Task to carry out: A single number is expected: the count of lines below where the word "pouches" occurs.

** Opening Data supplied block **

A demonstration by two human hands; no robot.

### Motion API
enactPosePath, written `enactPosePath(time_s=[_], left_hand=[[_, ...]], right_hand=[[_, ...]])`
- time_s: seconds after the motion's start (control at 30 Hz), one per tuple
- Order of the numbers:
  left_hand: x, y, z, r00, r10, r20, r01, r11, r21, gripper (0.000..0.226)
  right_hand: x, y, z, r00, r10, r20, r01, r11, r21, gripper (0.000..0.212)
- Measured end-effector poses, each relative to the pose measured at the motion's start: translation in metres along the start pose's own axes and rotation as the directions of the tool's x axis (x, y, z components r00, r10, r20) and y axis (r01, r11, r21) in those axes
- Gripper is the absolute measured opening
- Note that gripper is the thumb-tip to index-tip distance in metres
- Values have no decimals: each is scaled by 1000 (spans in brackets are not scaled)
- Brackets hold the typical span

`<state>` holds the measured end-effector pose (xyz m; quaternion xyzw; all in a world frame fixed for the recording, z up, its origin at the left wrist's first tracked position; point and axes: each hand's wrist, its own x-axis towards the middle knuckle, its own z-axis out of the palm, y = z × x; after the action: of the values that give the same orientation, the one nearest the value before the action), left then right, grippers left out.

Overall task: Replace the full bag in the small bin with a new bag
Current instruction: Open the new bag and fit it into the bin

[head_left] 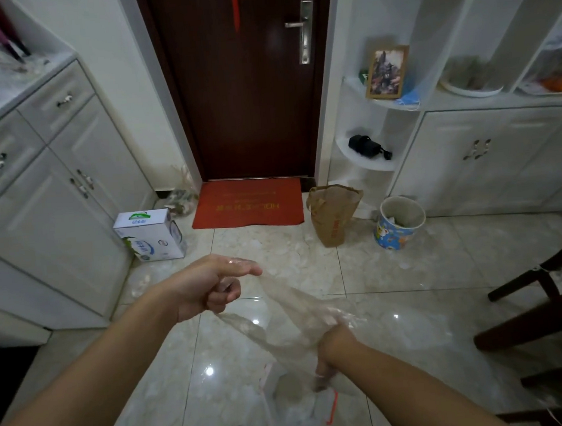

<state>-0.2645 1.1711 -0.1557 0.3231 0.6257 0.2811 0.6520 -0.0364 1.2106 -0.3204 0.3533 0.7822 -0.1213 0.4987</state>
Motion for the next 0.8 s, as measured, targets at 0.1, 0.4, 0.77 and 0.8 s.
enactPosePath(time_s=[0.1,0.4,0.77,0.8], left_hand=[[7,-5,-2,979,-38,-198,65,989,134,25],[11,-18,57,834,426,-350,61,560,826,108],[109,-91,62,880,-107,-462,391,715,580,111],[113,-103,59,880,-92,-467,375,738,562,87]], right_hand=[[-5,6,-4,995,-50,-80,51,999,7,55],[-10,7,-3,931,-166,-325,205,975,88,71],[-10,-10,4,819,-346,-457,358,931,-64,73],[-6,-11,9,807,-346,-479,353,932,-78,73]])
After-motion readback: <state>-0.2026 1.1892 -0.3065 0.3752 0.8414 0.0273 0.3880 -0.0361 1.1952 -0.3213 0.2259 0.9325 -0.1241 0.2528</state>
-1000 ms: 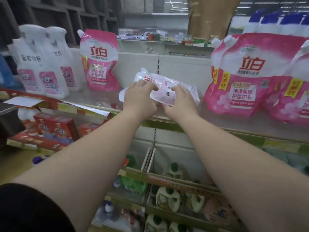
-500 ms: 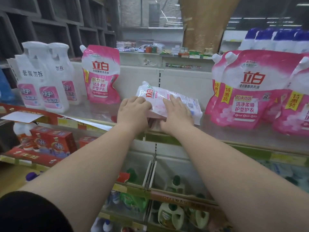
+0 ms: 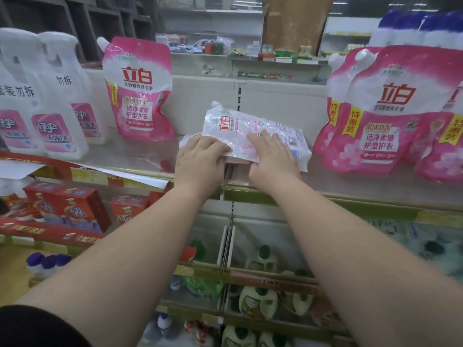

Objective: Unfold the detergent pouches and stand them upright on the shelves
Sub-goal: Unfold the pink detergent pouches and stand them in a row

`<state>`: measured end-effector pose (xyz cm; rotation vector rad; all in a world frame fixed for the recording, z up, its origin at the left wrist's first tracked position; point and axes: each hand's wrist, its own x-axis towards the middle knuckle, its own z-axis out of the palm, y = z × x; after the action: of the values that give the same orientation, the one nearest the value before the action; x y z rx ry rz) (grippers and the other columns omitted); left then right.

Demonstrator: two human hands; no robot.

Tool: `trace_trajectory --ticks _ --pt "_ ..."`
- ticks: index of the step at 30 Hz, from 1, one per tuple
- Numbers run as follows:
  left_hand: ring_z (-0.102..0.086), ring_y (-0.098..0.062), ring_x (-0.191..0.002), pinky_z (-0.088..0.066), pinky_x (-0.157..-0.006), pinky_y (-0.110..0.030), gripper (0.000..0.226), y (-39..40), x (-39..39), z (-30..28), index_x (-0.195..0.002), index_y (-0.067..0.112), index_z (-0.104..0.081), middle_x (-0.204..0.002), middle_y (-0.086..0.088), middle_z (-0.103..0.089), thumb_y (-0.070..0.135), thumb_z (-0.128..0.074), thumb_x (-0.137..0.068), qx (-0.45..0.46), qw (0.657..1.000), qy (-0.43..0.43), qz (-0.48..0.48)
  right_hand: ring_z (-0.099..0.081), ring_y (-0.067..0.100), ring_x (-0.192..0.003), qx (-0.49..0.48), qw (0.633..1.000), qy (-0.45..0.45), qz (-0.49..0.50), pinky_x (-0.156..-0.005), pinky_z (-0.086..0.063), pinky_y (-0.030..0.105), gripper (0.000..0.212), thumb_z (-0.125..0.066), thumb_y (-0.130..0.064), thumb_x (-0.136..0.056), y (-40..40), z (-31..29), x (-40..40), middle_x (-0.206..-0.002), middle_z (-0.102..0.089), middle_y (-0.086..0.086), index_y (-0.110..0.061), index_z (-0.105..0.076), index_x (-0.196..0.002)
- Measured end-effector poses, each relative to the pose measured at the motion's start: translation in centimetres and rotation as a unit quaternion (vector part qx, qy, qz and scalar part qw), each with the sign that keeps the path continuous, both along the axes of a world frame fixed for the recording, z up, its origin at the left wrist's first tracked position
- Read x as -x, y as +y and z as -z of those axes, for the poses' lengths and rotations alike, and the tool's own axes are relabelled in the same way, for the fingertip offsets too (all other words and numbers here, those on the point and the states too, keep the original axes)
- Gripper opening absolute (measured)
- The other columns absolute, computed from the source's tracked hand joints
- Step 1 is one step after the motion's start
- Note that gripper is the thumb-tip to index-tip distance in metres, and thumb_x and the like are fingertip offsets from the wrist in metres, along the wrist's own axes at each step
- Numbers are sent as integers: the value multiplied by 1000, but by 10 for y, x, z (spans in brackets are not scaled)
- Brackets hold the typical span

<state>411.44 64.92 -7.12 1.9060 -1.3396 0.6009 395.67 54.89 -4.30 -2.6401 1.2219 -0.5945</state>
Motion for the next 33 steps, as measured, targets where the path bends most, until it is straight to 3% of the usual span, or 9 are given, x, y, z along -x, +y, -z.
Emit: trace_trajectory --ticks 5,8,12,15,18,22,27,30,33 --pt "-52 -28 -132 -43 -108 -47 46 2 2 -6 -126 29 -70 -133 5 -66 36 -74 -81 -16 1000 4 1 2 17 -164 -11 1000 -10 -3 -133 0 42 81 -43 -14 -93 0 -1 0 -177 -4 -10 -44 -17 -164" --pt "-45 -25 -138 -36 -112 -46 58 3 7 -16 -136 30 -62 -143 6 -59 32 -76 -79 -63 998 -4 -12 3 17 -164 -16 1000 -10 -10 -133 0 43 81 -42 -14 -95 -1 -1 0 -177 -3 -10 -45 -15 -165" --pt "-49 -31 -128 -39 -103 -47 53 2 11 -21 -125 30 -67 -130 5 -64 13 -70 -75 -94 993 -70 -30 5 17 -164 -16 1000 -4 -19 -132 0 44 79 -38 -15 -98 -4 -1 2 -178 1 -9 -45 -10 -166" --pt "-55 -33 -119 -44 -97 -48 40 0 9 -24 -112 30 -72 -119 5 -68 22 -75 -73 -84 992 -94 -22 8 19 -163 -12 1000 11 -23 -132 4 42 78 -35 -16 -101 -8 -2 3 -178 4 -8 -45 -4 -167" --pt "-52 -24 -122 -42 -101 -45 34 3 1 -31 -114 36 -72 -121 12 -66 40 -75 -80 -76 993 -89 13 10 21 -163 -8 999 23 -25 -132 4 43 79 -34 -15 -102 -11 -2 2 -178 6 -6 -43 0 -167" --pt "-57 -27 -115 -44 -93 -43 29 -1 -11 -38 -111 32 -76 -116 9 -70 22 -74 -84 -39 992 -116 16 4 24 -164 2 999 10 -39 -132 1 44 79 -35 -9 -101 -15 -5 2 -178 -2 -6 -42 -8 -167" --pt "-56 -35 -120 -43 -104 -47 34 -14 -10 -61 -120 24 -73 -128 -2 -67 19 -72 -86 34 999 -30 -9 -18 28 -160 -10 993 -97 -61 -130 -14 48 71 -39 -9 -101 -21 -9 7 -173 -28 -4 -41 -28 -164" --pt "-47 -28 -134 -38 -114 -45 53 -24 -2 -74 -141 21 -56 -141 -4 -56 34 -74 -93 69 996 57 -12 -35 31 -150 -4 983 -167 -71 -123 -28 51 64 -43 -10 -102 -28 -13 10 -164 -44 -2 -36 -39 -160" --pt "-47 -23 -136 -40 -116 -44 64 -39 4 -81 -148 20 -46 -145 -1 -51 32 -75 -92 90 986 141 0 -51 31 -134 -3 972 -228 -57 -113 -41 51 57 -42 -14 -102 -37 -17 14 -146 -60 -1 -37 -48 -154"
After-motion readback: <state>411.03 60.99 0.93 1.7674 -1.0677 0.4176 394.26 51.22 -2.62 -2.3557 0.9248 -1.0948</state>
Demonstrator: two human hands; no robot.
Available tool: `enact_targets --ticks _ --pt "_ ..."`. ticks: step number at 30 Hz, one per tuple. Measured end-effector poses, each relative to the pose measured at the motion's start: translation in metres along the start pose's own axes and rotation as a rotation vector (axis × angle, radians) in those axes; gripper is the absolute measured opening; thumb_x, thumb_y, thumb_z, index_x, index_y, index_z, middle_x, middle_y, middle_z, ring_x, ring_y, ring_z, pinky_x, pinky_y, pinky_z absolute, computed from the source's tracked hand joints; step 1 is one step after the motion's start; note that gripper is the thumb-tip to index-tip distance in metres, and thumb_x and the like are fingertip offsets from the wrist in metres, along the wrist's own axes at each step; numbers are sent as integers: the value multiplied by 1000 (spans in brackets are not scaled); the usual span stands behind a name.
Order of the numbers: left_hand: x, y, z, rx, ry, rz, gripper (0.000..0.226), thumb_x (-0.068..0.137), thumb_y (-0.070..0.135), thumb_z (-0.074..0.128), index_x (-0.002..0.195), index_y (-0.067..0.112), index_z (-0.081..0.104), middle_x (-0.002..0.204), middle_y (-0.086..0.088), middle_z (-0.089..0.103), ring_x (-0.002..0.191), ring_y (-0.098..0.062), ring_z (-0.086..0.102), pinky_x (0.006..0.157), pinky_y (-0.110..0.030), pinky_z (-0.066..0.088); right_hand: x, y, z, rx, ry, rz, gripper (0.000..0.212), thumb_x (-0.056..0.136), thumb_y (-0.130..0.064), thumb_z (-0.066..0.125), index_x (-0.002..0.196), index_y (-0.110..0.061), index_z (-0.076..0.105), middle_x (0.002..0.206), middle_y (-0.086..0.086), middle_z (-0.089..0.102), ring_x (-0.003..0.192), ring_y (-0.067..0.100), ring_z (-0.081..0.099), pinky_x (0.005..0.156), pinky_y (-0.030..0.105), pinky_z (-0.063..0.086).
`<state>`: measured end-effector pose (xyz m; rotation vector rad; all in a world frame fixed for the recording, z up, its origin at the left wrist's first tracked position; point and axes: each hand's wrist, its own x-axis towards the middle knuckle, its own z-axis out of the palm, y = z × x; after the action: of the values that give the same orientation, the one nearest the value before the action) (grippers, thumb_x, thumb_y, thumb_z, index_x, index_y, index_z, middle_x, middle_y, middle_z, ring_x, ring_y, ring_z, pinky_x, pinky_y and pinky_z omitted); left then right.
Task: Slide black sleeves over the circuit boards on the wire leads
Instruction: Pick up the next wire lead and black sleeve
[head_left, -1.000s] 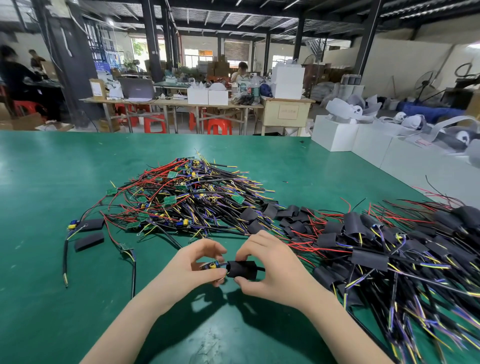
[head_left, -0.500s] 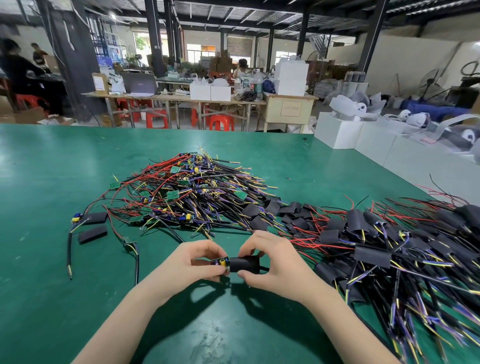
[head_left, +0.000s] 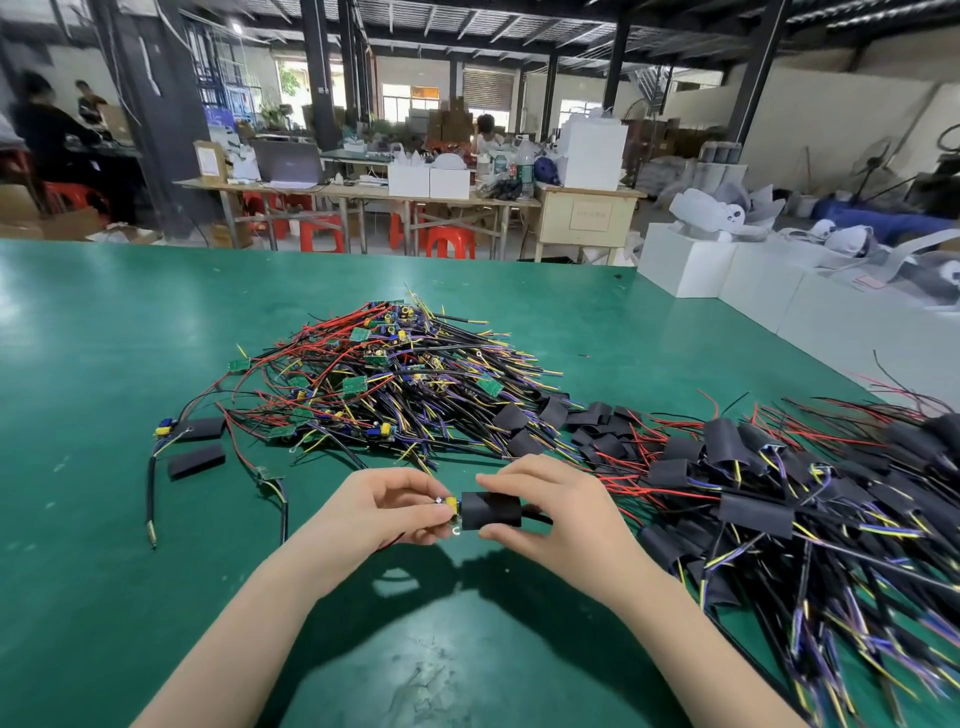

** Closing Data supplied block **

Finished exercise: 2